Copy out exactly the lines below that run from the one holding "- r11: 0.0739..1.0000" to the one holding "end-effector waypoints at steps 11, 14", keeping both of those lines and no others.

"""

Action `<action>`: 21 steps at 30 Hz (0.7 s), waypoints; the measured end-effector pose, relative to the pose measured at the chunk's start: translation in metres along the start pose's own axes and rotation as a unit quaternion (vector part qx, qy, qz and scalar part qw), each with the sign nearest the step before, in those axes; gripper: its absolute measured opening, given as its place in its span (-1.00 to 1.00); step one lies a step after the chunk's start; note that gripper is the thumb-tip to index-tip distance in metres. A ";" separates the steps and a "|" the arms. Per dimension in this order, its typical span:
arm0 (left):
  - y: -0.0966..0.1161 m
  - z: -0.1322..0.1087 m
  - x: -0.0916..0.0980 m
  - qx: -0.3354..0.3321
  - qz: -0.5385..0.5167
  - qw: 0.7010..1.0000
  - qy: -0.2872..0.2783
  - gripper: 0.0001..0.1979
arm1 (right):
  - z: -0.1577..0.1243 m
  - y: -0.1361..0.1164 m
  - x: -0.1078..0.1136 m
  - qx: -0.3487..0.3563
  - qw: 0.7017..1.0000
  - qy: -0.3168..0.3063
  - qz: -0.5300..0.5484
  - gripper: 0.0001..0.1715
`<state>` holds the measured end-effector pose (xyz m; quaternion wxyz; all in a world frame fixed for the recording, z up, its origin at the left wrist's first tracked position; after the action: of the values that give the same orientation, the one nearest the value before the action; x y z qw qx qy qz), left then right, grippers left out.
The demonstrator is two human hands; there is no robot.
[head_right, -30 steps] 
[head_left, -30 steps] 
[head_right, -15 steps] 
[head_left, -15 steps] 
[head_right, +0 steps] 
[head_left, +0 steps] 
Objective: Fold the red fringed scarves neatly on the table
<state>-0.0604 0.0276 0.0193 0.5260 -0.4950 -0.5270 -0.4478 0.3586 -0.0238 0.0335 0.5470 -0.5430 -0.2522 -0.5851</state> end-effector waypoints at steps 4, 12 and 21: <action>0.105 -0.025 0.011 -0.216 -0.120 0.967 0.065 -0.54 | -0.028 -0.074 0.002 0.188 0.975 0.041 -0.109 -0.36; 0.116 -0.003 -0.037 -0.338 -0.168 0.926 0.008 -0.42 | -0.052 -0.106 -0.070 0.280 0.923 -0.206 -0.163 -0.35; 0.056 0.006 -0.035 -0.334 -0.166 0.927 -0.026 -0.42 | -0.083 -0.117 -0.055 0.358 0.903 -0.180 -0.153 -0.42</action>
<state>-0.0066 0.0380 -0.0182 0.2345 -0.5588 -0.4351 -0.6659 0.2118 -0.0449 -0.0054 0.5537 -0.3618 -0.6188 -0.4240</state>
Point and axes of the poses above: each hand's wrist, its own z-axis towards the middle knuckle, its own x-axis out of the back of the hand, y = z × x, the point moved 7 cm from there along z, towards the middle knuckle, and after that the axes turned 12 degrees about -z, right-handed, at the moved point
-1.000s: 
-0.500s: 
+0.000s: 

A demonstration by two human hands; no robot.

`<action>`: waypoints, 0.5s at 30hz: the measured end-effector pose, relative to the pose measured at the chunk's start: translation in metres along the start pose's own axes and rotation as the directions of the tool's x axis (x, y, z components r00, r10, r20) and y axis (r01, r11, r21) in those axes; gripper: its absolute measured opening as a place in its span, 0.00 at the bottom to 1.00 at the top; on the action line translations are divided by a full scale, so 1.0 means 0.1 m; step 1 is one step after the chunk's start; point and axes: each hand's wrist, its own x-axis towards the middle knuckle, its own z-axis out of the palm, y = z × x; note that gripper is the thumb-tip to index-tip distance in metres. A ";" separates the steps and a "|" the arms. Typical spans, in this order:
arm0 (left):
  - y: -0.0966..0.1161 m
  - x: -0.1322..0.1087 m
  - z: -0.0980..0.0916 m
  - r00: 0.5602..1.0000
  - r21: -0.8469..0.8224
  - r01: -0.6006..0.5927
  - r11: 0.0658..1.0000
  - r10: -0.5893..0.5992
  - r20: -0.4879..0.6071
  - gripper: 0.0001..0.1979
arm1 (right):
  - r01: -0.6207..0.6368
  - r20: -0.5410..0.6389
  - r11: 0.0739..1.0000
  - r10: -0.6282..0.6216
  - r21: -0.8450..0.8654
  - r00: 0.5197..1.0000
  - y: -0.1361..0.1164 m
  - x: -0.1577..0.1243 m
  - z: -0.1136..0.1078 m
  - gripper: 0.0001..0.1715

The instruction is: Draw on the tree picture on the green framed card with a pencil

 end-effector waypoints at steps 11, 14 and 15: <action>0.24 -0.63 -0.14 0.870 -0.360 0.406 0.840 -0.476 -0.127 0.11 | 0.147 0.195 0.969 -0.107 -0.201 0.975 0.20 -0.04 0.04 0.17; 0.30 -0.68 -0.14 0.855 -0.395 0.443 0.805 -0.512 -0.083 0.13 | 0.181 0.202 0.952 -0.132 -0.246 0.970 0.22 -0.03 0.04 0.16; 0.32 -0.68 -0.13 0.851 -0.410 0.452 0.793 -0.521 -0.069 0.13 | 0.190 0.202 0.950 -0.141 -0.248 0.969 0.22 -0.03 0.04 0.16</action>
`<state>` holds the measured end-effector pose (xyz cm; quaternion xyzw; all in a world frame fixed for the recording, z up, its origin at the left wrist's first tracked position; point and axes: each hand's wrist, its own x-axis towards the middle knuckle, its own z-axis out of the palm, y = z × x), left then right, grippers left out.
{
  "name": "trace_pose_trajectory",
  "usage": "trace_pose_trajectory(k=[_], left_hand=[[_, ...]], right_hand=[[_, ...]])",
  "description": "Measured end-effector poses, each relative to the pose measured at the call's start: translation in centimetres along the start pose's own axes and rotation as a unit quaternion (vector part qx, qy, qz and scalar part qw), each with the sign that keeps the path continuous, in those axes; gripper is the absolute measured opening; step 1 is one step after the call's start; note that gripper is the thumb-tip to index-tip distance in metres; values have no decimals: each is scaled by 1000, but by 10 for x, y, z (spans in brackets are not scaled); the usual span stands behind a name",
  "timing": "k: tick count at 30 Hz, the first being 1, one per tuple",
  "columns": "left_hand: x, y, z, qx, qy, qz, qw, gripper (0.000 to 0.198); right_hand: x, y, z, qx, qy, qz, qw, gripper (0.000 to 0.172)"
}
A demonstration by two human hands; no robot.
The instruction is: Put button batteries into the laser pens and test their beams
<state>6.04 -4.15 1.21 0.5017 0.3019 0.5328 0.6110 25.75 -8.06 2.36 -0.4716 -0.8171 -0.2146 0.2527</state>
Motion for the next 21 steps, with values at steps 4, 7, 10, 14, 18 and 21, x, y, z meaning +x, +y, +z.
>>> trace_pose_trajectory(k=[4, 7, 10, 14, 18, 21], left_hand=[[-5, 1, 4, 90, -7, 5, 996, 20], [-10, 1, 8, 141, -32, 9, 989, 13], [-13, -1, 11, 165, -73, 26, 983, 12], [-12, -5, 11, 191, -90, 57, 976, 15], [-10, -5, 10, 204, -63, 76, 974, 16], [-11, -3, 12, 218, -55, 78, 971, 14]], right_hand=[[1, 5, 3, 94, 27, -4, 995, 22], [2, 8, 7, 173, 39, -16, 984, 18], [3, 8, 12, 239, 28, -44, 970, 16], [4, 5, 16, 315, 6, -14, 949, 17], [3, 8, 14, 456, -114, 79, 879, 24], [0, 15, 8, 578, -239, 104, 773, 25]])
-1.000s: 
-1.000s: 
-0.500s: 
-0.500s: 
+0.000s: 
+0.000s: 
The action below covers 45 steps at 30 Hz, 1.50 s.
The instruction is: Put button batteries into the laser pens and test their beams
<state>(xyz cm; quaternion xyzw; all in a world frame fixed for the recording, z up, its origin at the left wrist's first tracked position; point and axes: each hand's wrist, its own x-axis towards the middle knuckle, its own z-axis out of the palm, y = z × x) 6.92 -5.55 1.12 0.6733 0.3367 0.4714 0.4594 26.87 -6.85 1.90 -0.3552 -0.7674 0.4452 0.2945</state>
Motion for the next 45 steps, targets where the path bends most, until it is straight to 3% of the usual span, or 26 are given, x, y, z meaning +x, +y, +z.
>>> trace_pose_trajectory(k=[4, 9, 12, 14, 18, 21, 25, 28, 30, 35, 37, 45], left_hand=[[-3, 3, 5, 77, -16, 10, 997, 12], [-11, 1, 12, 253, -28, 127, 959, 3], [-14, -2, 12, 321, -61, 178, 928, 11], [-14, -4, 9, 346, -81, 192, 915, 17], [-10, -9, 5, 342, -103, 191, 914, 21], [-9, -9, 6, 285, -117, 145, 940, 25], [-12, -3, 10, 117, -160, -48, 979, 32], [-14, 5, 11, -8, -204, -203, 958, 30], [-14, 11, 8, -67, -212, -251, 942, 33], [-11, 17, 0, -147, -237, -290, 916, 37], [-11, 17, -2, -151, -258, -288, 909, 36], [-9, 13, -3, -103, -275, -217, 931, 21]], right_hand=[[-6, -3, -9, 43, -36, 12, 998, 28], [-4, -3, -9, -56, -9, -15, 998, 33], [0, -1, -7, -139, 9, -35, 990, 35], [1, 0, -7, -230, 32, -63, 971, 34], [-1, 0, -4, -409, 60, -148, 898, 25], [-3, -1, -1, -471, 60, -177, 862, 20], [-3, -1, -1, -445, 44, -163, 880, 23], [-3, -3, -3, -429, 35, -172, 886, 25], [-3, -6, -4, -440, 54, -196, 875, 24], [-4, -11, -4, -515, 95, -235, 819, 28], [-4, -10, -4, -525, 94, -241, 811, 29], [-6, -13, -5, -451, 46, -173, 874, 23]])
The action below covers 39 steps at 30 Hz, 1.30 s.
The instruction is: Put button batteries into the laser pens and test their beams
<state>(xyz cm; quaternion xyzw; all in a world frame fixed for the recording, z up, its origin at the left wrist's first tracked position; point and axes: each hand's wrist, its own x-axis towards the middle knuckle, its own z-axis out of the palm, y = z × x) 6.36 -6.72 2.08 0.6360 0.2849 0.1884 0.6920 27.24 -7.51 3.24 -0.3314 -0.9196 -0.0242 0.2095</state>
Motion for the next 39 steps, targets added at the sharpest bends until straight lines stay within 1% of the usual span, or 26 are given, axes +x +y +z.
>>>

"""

- **Solution to this problem**
  - r11: 0.0739..1.0000
  - r10: -0.6282..0.6216
  - r21: -0.8450..0.8654
  - r00: 0.5197..1.0000
  - y: -0.1361..0.1164 m
  - x: -0.1577..0.1243 m
  - z: -0.1136..0.1078 m
  - gripper: 0.0001..0.1715

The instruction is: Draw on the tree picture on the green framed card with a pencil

 end-effector waypoints at steps 11, 14 and 15: <action>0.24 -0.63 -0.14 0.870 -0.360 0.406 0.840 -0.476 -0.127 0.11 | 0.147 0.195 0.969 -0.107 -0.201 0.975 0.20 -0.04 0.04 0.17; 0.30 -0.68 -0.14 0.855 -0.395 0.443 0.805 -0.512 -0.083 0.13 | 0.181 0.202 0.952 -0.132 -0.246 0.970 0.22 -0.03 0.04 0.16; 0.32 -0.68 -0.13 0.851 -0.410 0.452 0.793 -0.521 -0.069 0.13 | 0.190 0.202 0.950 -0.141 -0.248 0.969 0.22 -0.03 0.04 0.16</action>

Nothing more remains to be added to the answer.